Steel roller coaster at Dollywood

Mystery Mine is a steel roller coaster located at Dollywood amusement park in Pigeon Forge, Tennessee. Manufactured by Gerstlauer, the Euro-Fighter model is heavily themed as a haunted mining operation from the 19th century. Opened in 2007, the roller coaster was Dollywood's largest single investment in the park's history at the time, costing $17.5 million to construct. A large portion of the track is located indoors, where the ride utilizes a series of special effects. It was the first Gerstlauer Euro-Fighter installation in the United States and had the steepest drop of any coaster in North America at the time of its opening. The ride was installed by Ride Entertainment Group, who handles all of Gerstlauer's operations in the Western Hemisphere.

==History==
On July 7, 2006, Dollywood announced the addition of Mystery Mine for the 2007 season. The ride occupies a 1 acre expansion area of Timber Canyon near Thunderhead. According to Dollywood, Mystery Mine would feature state-of-the-art special effects, dark ride elements and mineshaft theming. For the ride system, the park hired Gerstlauer to build a custom variation of the Euro-Fighter coaster model — the first of its kind in the United States and the first to feature two vertical lift hills.

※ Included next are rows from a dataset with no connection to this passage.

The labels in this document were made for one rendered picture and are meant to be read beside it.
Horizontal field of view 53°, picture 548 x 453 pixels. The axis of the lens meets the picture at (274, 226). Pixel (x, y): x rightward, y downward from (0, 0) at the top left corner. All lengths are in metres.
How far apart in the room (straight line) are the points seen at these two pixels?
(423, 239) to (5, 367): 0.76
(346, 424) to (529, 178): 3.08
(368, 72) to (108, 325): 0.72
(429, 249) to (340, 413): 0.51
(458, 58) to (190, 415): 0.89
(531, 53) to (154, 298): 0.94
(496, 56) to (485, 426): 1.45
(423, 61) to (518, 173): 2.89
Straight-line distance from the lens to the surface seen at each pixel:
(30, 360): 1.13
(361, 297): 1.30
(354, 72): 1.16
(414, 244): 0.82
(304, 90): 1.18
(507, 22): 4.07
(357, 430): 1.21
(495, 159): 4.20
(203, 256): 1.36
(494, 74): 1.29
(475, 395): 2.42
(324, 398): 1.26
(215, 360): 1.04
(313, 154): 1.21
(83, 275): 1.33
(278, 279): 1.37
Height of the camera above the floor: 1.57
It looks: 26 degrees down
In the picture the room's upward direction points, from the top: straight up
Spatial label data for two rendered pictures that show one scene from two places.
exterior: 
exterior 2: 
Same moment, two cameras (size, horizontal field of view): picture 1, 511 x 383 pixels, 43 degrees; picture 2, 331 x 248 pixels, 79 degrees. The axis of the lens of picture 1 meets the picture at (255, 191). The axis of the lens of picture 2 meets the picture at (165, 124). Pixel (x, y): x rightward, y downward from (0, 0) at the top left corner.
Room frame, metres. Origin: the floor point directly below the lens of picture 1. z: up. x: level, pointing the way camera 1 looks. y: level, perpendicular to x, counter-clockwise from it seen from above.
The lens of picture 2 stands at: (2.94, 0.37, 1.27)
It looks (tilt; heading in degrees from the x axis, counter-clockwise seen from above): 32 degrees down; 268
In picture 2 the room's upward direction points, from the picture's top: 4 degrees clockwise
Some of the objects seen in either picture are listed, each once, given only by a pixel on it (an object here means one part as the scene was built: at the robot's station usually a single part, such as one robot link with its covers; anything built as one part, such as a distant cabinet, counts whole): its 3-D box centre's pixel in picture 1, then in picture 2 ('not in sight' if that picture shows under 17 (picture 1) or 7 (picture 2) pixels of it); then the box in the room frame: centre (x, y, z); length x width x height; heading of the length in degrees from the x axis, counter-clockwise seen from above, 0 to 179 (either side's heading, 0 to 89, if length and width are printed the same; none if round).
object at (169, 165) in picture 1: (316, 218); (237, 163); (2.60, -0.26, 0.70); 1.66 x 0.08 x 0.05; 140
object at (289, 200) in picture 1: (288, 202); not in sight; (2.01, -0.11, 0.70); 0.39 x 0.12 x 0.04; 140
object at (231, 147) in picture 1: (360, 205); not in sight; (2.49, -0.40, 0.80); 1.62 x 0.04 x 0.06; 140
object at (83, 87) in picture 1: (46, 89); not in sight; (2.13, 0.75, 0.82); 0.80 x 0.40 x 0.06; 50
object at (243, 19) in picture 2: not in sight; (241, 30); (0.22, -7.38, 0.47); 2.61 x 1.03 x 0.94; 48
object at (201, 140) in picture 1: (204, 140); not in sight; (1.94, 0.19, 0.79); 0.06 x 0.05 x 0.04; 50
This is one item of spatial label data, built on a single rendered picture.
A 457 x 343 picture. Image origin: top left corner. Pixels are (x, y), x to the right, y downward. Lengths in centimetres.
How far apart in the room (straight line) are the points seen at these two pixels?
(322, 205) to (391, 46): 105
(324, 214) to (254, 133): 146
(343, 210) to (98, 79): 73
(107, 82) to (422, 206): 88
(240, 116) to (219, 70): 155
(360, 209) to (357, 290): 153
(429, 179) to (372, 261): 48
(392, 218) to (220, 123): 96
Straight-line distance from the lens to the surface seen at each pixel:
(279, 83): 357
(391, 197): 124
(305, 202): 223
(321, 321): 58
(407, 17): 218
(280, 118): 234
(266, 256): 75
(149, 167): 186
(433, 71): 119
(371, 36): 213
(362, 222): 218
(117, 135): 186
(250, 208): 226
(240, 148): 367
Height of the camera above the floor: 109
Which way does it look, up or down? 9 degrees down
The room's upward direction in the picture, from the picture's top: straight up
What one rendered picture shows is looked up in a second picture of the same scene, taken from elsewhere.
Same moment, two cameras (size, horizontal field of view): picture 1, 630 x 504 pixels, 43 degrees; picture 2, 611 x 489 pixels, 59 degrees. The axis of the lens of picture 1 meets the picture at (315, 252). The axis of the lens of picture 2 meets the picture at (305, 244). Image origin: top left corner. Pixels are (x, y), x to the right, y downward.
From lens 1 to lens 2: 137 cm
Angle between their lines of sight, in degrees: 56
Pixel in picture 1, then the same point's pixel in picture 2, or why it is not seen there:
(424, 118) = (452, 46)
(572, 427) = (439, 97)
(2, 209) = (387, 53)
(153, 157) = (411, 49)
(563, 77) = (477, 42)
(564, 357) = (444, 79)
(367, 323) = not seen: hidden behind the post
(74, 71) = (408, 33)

Mystery Mine officially opened on April 13, 2007. It was one of the two Gerstlauer Euro-Fighters to open that year, with the other being Rage at Adventure Island in Essex, England.

On March 9, 2021, photos were released which showed a change in the layout. Originally, the ride's first large drop was directly after the first block brake. The cars would pass under the first block brake, rise into a sharp vertical left U-turn, and then make a 270 degree right turn upwards into the second block brake. After the modifications, the ride now makes a 90 degree left turn before its first large drop, which leads directly into a 180-degree right turn into the second block brake." This new first drop has a trim brake and the former U-turn still remains unused. The rest of the layout remains the same, including the second half of the first outdoor portion and the climactic 95-degree drop and inversions. Mystery Mine became one of Dollywood's two roller coasters to receive new track in 2021, with the other being Lightning Rod.

==Ride experience==
The ride's story and themes are introduced in the queue as guests enter. Visitors pass old newspaper articles and signs condemning an old abandoned mine shaft, and the queue winds around a rocky area before climbing stairs to the boarding area. During this time, guests occasionally hear recorded audio stating, "If the canary ain't tweetin'...you'll be sleepin'!" Quick-paced banjo music can also be heard playing in the background.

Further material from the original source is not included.